Transcriptomic hepatocellular carcinoma (HCC) subtypes and DNA mutations in 25 hepatoma cell lines. (a) Optimal number of unsupervised subclasses in the global transcriptome profiles of the 25 hepatoma cell lines from the Cancer Cell Line Encyclopedia (CCLE) data set was determined by cophenetic coefficient from non-negative matrix factorization (NMF) consensus clustering for each assumed number of subclasses, ranging from 2 to 5. (b) Median expression levels of the HCC subtype marker genes across the samples are plotted for each subtype in 374 clinical HCC tissues (left) and 25 hepatoma cell lines (right). Boxes represent 75th and 25th percentile, horizontal line is the median, and whiskers mark lowest and highest values. Outliers outside 1.5 × of inter-quartile range are shown as open circles. (c) GLUL expression level in the 25 hepatoma cell lines. Arrow head indicates a cell line with CTNNB1 exon 3 mutation.

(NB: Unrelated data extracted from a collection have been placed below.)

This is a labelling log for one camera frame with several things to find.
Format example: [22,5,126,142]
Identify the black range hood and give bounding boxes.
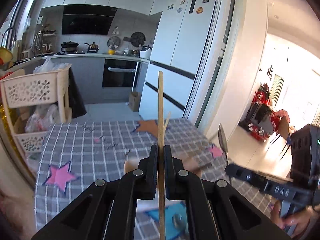
[61,4,118,35]

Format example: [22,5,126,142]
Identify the grey checked tablecloth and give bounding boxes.
[34,118,278,240]

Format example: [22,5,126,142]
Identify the beige utensil holder caddy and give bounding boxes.
[123,152,213,213]

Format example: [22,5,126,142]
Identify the person's right hand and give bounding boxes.
[270,201,319,239]

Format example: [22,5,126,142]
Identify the black wok on stove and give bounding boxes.
[61,41,79,53]

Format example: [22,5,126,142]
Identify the yellow bowl on counter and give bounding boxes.
[108,49,116,55]

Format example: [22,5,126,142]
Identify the white perforated storage rack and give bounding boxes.
[1,64,72,154]

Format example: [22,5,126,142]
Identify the white refrigerator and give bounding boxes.
[139,0,219,120]

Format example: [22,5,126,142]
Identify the small cardboard box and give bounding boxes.
[129,92,142,112]

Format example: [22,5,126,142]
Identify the metal spoon grey handle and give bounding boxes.
[218,124,229,165]

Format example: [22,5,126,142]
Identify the black garbage bag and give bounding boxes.
[68,68,87,119]

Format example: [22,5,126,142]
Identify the wooden chopstick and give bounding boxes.
[163,112,171,134]
[158,71,165,240]

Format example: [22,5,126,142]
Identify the black built-in oven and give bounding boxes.
[102,59,138,88]

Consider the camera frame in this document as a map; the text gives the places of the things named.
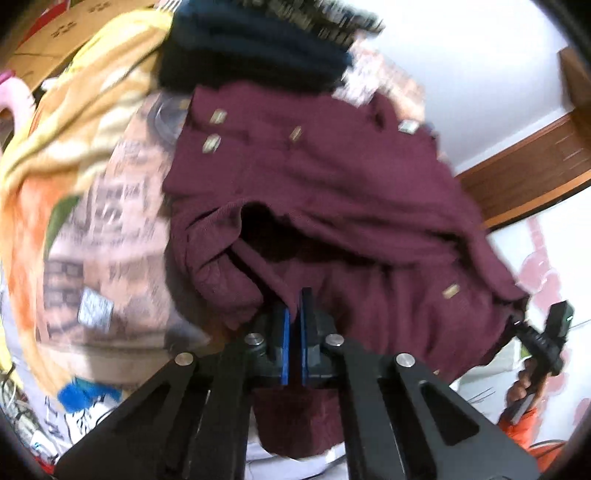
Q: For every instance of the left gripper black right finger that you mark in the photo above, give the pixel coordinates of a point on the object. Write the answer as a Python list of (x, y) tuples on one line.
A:
[(400, 420)]

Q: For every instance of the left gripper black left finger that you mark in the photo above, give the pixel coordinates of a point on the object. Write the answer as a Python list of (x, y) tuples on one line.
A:
[(190, 420)]

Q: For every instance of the maroon corduroy garment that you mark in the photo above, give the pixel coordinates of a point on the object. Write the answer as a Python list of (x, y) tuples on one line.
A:
[(272, 192)]

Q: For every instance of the person's right hand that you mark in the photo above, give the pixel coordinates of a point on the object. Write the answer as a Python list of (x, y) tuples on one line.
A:
[(519, 388)]

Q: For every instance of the newspaper print bed sheet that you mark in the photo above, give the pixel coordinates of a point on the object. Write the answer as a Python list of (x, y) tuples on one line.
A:
[(111, 309)]

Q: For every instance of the brown wooden door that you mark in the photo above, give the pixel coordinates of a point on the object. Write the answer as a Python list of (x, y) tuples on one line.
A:
[(546, 167)]

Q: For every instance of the yellow orange blanket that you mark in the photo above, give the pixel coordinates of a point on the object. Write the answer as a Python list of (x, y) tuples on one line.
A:
[(69, 140)]

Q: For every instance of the dark navy folded garment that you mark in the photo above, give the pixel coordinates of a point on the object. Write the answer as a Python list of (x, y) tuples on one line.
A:
[(213, 43)]

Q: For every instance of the cardboard box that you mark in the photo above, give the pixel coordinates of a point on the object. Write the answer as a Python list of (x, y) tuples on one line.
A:
[(55, 43)]

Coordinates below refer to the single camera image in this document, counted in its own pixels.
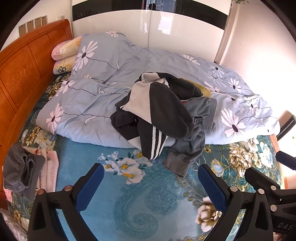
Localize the black and cream fleece jacket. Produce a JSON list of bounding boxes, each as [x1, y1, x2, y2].
[[110, 72, 203, 160]]

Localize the dark box by bed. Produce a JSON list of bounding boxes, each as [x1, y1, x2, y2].
[[276, 110, 295, 141]]

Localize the pink folded fleece garment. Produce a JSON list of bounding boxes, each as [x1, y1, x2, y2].
[[23, 147, 59, 195]]

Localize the grey folded pants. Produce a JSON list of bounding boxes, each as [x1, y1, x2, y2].
[[3, 143, 45, 201]]

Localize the grey sweatshirt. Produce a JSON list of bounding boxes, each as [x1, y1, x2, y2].
[[163, 96, 217, 178]]

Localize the teal floral bed blanket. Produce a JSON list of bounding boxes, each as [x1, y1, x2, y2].
[[19, 74, 282, 240]]

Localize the mustard yellow garment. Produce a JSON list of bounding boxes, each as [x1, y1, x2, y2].
[[186, 79, 211, 98]]

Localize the light blue floral duvet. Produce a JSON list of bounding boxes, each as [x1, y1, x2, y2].
[[36, 31, 280, 148]]

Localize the white glossy wardrobe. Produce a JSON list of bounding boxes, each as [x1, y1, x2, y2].
[[72, 1, 231, 61]]

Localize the orange wooden headboard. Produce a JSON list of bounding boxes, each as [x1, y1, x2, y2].
[[0, 19, 74, 210]]

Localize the yellow floral pillow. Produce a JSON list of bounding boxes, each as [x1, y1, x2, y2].
[[53, 55, 76, 75]]

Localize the pink floral pillow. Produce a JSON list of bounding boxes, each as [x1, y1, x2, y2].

In the hepatoma cell lines, the relative expression levels of the S1 and S2 subtype marker genes were maintained, whereas the S3 subtype marker genes were not expressed at the levels in tissues, suggesting that the hepatoma cell lines generally lack characteristic of the S3 subtype. In fact, the CTNNB1 exon 3 mutations prevalent in the S3 subtype, was observed only in one cell lines (SNU-398) with relatively low expression of the target gene GLUL (Figures 1c and 2). These results collectively support that the hepatoma cell lines are classified into either the S1 or S2 subtype, and there is no cell line corresponding to the S3 subtype. In contrast, TP53 gene mutations were more frequently observed (12 out of 22 cell lines with mutation data, 55%) as seen in clinical tissues, and HIF1A was the most frequently affected gene by mutations (68%). Prevalence of these mutations was similar between the HCC subtypes for TP53 (P=0.67, Fisher’s exact test), HIF1A (P=0.38), TERT promoter (P=1.0) and rest of the genes recurrently affected in human HCC tissues (P=0.83).2
Transcriptomic hepatocellular carcinoma (HCC) subtypes and DNA mutations in 25 hepatoma cell lines. HCC subtypes were determined using genome-wide transcriptome data by the Nearest Template Prediction (NTP) algorithm as previously described.4 Expression pattern of the HCC subtype marker genes is shown in the heatmap.
Transcriptomic subtyping of hepatoma cells by an FDA-approved assay
We have implemented a reduced version of the HCC subtyping gene signature (30-gene signature) in an FDA-approved diagnostic assay platform (NanoString) for clinical application in our previous study.5 The HCC subtype determination based on the genome-wide transcriptome data (Figure 2) was verified by using the NanoString assay for six representative hepatoma cell lines (SNU-465, SNU-449, SNU-387, Huh-7, Hep 3B and Hep G2) together with the non-tumorigenic SV40-immortalized hepatocyte line, THLE-5B.16 The relative expression of subtype S1 and S2 marker genes as well as low expression of S3 marker genes was verified in the hepatoma cells, and a similar pattern was observed in THLE-5B cells (Figure 3a). This result suggests that the lower expression of the S3 marker genes compared to HCC tissues is a common feature in established cell lines irrespective of origin, that is, malignant or non-malignant cells. The HCC subtype determination was also confirmed in the 30-gene HCC subtyping assay, supporting validity of the assay (Figure 3b).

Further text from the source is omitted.